§ Exercise details:
Exactly as written, transcribe each record below.

(Records excerpted from a collection)
---------------
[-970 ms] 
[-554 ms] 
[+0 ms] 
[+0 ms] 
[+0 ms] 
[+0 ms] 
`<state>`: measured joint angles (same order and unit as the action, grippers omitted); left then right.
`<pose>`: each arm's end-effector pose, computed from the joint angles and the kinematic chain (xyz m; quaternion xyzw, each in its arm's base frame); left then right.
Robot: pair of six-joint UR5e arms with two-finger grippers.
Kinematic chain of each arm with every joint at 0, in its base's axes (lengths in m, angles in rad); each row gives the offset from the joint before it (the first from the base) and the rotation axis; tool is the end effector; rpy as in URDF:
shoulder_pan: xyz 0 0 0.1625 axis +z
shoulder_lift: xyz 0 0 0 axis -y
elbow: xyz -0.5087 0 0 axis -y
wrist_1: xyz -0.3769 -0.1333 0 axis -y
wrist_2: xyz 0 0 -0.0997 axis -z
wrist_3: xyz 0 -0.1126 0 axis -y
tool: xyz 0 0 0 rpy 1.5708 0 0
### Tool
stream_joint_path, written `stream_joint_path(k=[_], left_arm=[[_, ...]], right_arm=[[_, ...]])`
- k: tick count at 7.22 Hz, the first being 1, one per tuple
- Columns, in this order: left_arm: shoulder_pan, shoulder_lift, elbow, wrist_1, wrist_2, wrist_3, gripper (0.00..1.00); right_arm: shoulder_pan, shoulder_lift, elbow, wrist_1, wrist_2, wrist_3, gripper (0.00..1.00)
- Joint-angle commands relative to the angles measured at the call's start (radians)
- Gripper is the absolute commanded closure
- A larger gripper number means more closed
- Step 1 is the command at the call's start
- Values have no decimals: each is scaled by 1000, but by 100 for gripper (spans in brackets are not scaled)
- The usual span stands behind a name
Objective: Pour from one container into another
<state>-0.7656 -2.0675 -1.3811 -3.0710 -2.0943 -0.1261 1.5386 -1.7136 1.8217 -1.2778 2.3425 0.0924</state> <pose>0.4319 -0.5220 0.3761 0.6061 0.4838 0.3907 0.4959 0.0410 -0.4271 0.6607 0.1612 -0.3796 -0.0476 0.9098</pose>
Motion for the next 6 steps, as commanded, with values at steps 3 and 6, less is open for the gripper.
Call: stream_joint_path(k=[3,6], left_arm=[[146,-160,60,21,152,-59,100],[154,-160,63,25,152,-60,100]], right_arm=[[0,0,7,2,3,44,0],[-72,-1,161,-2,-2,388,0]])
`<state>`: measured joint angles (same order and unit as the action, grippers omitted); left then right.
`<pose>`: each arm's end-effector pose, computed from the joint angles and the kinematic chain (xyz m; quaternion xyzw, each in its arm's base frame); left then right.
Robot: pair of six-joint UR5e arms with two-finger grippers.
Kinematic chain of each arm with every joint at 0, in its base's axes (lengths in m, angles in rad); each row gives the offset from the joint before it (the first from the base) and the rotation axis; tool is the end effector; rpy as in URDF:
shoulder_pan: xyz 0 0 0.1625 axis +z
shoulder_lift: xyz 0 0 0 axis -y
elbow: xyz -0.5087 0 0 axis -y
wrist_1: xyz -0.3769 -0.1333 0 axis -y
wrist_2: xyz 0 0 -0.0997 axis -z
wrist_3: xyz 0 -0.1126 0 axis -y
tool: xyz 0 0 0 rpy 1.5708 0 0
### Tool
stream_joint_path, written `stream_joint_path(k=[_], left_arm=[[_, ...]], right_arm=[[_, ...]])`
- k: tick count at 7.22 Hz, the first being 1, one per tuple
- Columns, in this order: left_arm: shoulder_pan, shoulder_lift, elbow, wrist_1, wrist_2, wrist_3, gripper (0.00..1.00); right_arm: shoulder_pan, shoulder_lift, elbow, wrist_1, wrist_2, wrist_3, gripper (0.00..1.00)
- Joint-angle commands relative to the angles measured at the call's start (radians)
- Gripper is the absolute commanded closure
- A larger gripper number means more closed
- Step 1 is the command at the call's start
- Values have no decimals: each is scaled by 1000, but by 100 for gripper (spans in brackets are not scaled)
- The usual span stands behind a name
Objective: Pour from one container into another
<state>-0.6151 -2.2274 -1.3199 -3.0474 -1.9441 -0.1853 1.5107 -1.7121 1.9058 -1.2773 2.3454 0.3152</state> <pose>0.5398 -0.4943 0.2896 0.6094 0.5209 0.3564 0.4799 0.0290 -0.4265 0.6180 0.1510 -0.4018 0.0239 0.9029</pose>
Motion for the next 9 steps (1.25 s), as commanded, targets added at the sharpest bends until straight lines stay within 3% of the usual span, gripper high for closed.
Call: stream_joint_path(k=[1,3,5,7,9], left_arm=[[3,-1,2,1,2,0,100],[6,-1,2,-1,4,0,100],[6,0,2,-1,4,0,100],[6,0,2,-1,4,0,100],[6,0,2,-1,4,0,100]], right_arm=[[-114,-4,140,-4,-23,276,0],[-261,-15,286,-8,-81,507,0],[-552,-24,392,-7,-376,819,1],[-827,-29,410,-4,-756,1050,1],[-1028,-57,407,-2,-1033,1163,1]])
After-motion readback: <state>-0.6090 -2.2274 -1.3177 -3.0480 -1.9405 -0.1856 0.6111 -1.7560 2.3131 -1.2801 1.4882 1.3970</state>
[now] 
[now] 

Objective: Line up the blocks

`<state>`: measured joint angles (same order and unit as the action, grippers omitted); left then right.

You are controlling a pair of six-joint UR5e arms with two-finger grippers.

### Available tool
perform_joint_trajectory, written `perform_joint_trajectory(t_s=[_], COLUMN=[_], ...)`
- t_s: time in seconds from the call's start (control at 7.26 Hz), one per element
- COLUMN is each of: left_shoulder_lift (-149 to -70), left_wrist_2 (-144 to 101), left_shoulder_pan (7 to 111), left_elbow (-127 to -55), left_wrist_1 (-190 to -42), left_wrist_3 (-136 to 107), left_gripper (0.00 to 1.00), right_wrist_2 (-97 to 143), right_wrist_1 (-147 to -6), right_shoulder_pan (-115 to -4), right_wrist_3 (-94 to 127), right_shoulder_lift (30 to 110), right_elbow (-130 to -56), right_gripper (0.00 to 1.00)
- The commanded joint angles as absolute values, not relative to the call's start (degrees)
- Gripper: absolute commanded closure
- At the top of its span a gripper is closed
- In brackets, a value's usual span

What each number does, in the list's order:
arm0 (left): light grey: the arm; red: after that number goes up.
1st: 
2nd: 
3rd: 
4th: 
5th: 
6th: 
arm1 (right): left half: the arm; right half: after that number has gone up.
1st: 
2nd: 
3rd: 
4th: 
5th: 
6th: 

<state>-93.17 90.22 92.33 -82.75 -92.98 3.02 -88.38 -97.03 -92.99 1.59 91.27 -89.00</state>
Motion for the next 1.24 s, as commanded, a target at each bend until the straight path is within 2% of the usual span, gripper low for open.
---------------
§ Answer to this exercise:
[-970 ms] 
[-554 ms] 
[+0 ms] 
[+0 ms] 
[+0 ms] 
[+0 ms] 
`<state>`: measured joint angles (same order and unit as the action, grippers omitted); left then right.
`<pose>`: each arm's end-effector pose, computed from the joint angles and the kinematic chain (xyz m; quaternion xyzw, each in its arm's base frame); left then right.
Robot: pair of six-joint UR5e arms with two-finger grippers.
Kinematic chain of each arm with every joint at 0, in its base's axes (lengths in m, angles in rad); each row gives the offset from the joint before it (the first from the base) and the rotation axis; tool is the end effector; rpy as in URDF:
shoulder_pan: xyz 0 0 0.1625 axis +z
shoulder_lift: xyz 0 0 0 axis -y
elbow: xyz -0.5087 0 0 axis -y
wrist_1: xyz -0.3769 -0.1333 0 axis -y
wrist_2: xyz 0 0 -0.0997 axis -z
wrist_3: xyz 0 -0.1126 0 axis -y
tool: xyz 0 0 0 rpy 1.5708 0 0
### Tool
stream_joint_path, written `stream_joint_path(k=[_], left_arm=[[_, ...]], right_arm=[[_, ...]])`
- k: tick count at 7.22 Hz, the first being 1, one per tuple
- Columns, in this order: left_arm: shoulder_pan, shoulder_lift, elbow, wrist_1, wrist_2, wrist_3, gripper (0.00..1.00); right_arm: shoulder_pan, shoulder_lift, elbow, wrist_1, wrist_2, wrist_3, gripper (0.00..1.00)
- Joint-angle commands relative to the angles measured at the call's start (radians)
- Gripper is the absolute commanded closure
- A larger gripper number means more closed
- Step 1 is the command at the call's start
- Values have no decimals: each is scaled by 1000, but by 100 for gripper (spans in brackets are not scaled)
- The usual span stands behind a name
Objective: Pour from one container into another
<state>-0.7656 -2.0675 -1.3811 -3.0710 -2.0943 -0.1261 1.5386 -1.7136 1.8217 -1.2778 2.3425 0.0924</state> <pose>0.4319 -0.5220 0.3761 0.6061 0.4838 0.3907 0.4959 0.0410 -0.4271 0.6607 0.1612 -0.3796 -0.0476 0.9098</pose>
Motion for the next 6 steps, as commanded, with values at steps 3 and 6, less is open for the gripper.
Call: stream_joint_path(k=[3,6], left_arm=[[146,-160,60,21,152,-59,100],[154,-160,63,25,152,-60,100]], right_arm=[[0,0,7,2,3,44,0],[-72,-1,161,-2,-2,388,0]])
`<state>`: measured joint angles (same order and unit as the action, grippers omitted); left then right.
`<pose>`: each arm's end-effector pose, computed from the joint angles and the kinematic chain (xyz m; quaternion xyzw, each in its arm's base frame); left then right.
Robot: pair of six-joint UR5e arms with two-finger grippers.
Kinematic chain of each arm with every joint at 0, in its base's axes (lengths in m, angles in rad); each row gives the offset from the joint before it (the first from the base) and the rotation axis; tool is the end effector; rpy as in URDF:
shoulder_pan: xyz 0 0 0.1625 axis +z
shoulder_lift: xyz 0 0 0 axis -y
elbow: xyz -0.5087 0 0 axis -y
wrist_1: xyz -0.3769 -0.1333 0 axis -y
wrist_2: xyz 0 0 -0.0997 axis -z
wrist_3: xyz 0 -0.1126 0 axis -y
tool: xyz 0 0 0 rpy 1.5708 0 0
### Tool
stream_joint_path, written `stream_joint_path(k=[_], left_arm=[[_, ...]], right_arm=[[_, ...]])`
- k: tick count at 7.22 Hz, the first being 1, one per tuple
- Columns, in this order: left_arm: shoulder_pan, shoulder_lift, elbow, wrist_1, wrist_2, wrist_3, gripper (0.00..1.00); right_arm: shoulder_pan, shoulder_lift, elbow, wrist_1, wrist_2, wrist_3, gripper (0.00..1.00)
- Joint-angle commands relative to the angles measured at the call's start (radians)
- Gripper is the absolute commanded closure
- A larger gripper number means more closed
- Step 1 is the command at the call's start
- Values have no decimals: each is scaled by 1000, but by 100 for gripper (spans in brackets are not scaled)
- The usual span stands behind a name
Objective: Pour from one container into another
<state>-0.6151 -2.2274 -1.3199 -3.0474 -1.9441 -0.1853 1.5107 -1.7121 1.9058 -1.2773 2.3454 0.3152</state> <pose>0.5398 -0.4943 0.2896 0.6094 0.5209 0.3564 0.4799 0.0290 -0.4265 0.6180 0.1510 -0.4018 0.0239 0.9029</pose>
Motion for the next 9 steps (1.25 s), as commanded, targets added at the sharpest bends until straight lines stay within 3% of the usual span, gripper high for closed.
Call: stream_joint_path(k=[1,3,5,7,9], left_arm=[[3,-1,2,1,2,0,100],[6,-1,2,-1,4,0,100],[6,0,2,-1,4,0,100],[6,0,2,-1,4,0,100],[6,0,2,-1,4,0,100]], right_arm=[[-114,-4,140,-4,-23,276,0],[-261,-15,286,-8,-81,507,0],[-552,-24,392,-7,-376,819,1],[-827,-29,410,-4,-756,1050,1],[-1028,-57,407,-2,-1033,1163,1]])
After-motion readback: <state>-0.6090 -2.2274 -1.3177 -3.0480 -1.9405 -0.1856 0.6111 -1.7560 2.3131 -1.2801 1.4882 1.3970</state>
[now] 
[now] 

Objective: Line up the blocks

`<state>`: measured joint angles (same order and unit as the action, grippers omitted); left then right.

You are controlling a pair of six-joint UR5e arms with two-finger grippers.

### Available tool
perform_joint_trajectory, written `perform_joint_trajectory(t_s=[_], COLUMN=[_], ...)`
- t_s: time in seconds from the call's start (control at 7.26 Hz), one per element
- COLUMN is each of: left_shoulder_lift (-149 to -70), left_wrist_2 (-144 to 101), left_shoulder_pan (7 to 111), left_elbow (-127 to -55), left_wrist_1 (-190 to -42), left_wrist_3 (-136 to 107), left_gripper (0.00 to 1.00), right_wrist_2 (-97 to 143), right_wrist_1 (-147 to -6), right_shoulder_pan (-115 to -4), right_wrist_3 (-94 to 127), right_shoulder_lift (30 to 110), right_elbow (-130 to -56), right_gripper (0.00 to 1.00)
- The commanded joint angles as absolute values, not relative to the call's start (degrees)
- Gripper: absolute commanded closure
- At the top of its span a gripper is closed
- In brackets, a value's usual span

What each number does, in the list's order:
arm0 (left): light grey: the arm; red: after that number goes up.
1st: 
2nd: 
3rd: 
4th: 
5th: 
6th: 
arm1 (right): left half: the arm; right half: after that number has gone up.
1st: 
2nd: 
3rd: 
4th: 
5th: 
6th: 

<state>-93.17 90.22 92.33 -82.75 -92.98 3.02 -88.38 -97.03 -92.99 1.59 91.27 -89.00</state>
Motion for the next 1.24 s, as commanded, a target at each bend until the straight path is within 2% of the usual span, gripper low for open.

No more work is left in this exercise.